La sala estaba completamente despejada y los oidores se encerraron para acordar entre sí.
Entretanto, había comenzado en el Santo Oficio el juicio de don César de Villaclara.
Don César, acusado de haber contraído matrimonio con una religiosa y a sabiendas, era naturalmente culpable, para la Inquisición, de sacrilegio por el matrimonio, y de herejía, porque según los sabios autores que se consultaban en aquellos tiempos, el matrimonio de un religioso o religiosa profesos, envolvía el desprecio de los votos, y esto importaba un desprecio a Dios, y por consiguiente una herejía.
La cosa era tan clara como la luz del día, al menos para los consultores del Santo Oficio.
Don César fue llamado a dar su declaración, y con el mismo aparato que siempre, se le tomó juramento y se comenzó el interrogatorio.
Joven, orgulloso, valiente y además enamorado, don César era incapaz, por temor, de decir una mentira, ni aun en presencia de la Inquisición; y a la primera pregunta confesó que se había casado con Blanca, que sabía cuando lo hizo que era religiosa profesa y que la amaba aún.
— ¿Y no sabíais —le dijo el inquisidor— lo feo de vuestro delito y las terribles consecuencias que podía traeros?
— Lo sabía —contestó don César.
— ¿Y así insistíais en él?
— Así.
— Cuando de tanta obcecación hacéis gala, quizá os hayan dado algún filtro para turbar vuestra razón.
— Estoy cierto de que nada me han dado ¿y quién podría haber hecho semejante cosa?
— La misma Sor Blanca.
— Ella ¡ah! no la conocéis. Tan pura, tan cándida, incapaz de hacer mal a nadie; si ella ha caído en esta profunda desgracia, nadie sino yo tiene la culpa, nadie sino yo merezco el castigo.
— Y sin embargo, joven —dijo bondadosamente el inquisidor—vuestra misma exaltación, y vuestro ardor prueban que nada tiene de natural vuestra pasión; y cosa es más segura para quien tiene antecedentes contrarios
a lo que decís.
— ¿Contrarios, señor, y por qué ?
— Sí, porque Sor Blanca ha confesado tener pacto explícito con el demonio.

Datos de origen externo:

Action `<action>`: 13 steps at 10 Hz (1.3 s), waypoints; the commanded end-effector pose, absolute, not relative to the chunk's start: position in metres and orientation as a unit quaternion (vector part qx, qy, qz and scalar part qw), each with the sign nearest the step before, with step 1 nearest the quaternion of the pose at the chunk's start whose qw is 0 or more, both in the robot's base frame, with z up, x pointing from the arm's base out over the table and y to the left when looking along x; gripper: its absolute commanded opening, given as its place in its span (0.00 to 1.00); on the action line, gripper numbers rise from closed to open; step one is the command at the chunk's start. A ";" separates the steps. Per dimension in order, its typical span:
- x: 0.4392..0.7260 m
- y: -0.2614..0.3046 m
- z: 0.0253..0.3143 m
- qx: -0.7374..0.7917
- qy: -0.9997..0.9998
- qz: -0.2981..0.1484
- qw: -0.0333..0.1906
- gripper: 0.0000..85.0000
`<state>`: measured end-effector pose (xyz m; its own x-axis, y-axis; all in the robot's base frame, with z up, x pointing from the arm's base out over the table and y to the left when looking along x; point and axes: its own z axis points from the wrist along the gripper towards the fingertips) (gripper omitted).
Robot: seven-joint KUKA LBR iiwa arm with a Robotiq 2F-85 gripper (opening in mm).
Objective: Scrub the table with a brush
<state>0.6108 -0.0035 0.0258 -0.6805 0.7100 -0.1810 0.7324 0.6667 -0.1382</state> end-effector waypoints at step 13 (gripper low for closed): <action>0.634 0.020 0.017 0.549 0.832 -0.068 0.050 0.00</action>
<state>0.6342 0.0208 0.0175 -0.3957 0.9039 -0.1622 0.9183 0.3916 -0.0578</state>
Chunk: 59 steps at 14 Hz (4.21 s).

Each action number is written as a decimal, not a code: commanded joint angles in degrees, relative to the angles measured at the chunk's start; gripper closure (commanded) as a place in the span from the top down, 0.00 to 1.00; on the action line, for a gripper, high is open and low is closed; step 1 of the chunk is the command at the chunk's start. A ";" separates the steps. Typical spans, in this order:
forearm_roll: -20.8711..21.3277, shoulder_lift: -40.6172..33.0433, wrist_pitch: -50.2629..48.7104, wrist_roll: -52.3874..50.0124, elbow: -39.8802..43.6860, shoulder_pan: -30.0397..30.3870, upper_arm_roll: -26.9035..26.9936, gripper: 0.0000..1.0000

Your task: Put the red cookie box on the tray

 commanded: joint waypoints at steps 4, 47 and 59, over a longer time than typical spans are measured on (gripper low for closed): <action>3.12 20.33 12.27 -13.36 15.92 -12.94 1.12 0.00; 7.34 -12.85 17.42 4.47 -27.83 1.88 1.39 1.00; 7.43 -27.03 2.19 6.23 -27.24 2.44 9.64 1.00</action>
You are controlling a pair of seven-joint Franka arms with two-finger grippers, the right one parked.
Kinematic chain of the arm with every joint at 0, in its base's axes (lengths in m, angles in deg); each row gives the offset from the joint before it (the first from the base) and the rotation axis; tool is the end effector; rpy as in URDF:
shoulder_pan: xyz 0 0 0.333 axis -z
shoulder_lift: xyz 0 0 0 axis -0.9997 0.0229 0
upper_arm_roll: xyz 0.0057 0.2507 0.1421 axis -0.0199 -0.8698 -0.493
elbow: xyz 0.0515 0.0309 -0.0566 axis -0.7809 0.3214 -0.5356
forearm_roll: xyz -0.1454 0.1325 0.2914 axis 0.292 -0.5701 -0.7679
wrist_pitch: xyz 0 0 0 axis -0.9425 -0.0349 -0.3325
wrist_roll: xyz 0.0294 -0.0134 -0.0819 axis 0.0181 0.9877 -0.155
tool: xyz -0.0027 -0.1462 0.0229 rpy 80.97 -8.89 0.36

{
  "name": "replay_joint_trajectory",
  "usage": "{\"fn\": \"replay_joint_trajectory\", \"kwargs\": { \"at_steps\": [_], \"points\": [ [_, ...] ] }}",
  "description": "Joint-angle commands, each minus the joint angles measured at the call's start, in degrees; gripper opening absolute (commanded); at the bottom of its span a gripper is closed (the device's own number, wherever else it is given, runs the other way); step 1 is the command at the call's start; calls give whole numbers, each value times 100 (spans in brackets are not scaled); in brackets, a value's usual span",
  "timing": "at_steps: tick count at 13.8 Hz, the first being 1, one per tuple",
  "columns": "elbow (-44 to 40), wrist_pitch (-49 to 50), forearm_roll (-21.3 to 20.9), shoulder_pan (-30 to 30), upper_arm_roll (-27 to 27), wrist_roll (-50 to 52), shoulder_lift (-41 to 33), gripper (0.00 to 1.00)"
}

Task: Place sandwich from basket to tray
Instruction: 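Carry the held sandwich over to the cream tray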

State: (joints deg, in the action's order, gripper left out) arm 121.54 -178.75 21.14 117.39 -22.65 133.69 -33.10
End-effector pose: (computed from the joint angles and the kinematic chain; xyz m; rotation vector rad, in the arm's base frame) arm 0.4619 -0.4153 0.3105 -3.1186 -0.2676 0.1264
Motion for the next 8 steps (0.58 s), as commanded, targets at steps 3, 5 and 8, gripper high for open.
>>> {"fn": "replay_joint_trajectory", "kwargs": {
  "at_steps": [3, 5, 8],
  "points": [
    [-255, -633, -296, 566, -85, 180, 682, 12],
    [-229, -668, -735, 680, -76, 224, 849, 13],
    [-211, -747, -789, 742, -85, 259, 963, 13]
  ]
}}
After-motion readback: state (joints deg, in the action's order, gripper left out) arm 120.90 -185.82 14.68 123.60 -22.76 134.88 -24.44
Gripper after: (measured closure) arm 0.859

— ¡Jesús! —exclamó espantado don César—. ¿Ella pacto con el demonio? ¿Ella tan buena? ¡Imposible! No lo creáis.
— Mirad vuestra obstinación. Sor Blanca lo ha confesado todo en el tormento.
— ¡Oh! ¿la hahéis atormentado? —dijo don César como fuera de sí, al considerar que Blanca había sido atormentada por los inquisidores—. ¿La habéis atormentado? Sois unos tigres, unos infames, y así es preciso, habrá dicho cuanto vos hayáis querido, infames ...

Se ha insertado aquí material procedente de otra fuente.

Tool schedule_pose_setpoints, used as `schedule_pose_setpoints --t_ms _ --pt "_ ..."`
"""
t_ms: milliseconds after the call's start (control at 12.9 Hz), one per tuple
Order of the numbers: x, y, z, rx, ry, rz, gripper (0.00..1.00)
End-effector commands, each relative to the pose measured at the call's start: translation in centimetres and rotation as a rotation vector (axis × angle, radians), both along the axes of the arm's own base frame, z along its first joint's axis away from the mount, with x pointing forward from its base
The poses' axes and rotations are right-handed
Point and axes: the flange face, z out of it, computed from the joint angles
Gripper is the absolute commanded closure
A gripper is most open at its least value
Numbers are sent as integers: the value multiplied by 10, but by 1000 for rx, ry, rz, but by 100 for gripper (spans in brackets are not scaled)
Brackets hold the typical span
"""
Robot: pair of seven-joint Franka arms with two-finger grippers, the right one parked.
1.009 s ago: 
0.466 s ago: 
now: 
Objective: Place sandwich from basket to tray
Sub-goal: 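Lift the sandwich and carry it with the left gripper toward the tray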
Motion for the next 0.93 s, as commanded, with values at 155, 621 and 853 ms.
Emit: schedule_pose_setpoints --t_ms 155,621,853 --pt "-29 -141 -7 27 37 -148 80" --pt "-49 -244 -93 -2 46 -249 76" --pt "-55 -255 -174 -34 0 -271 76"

El inquisidor y el escribano estaban solos con don César, y aunque ellos eran dos y el reo tenía esposas de fierro en las manos, sin embargo, el lance les comenzó a parecer comprometido, porque don César estaba como un furioso.
El inquisidor agitó la campanilla violentamente y los
carceleros se presentaron.
— Llevad a ese reo a su calabozo —dijo el inquisidor.
Dos carceleros se apoderaron de don César, que había caído en una profunda meditación después del acceso de furia, y sin que él dijera una palabra lo condujeron a su calabozo.
Los carceleros recibieron orden de conducir a Luisa ante el inquisidor.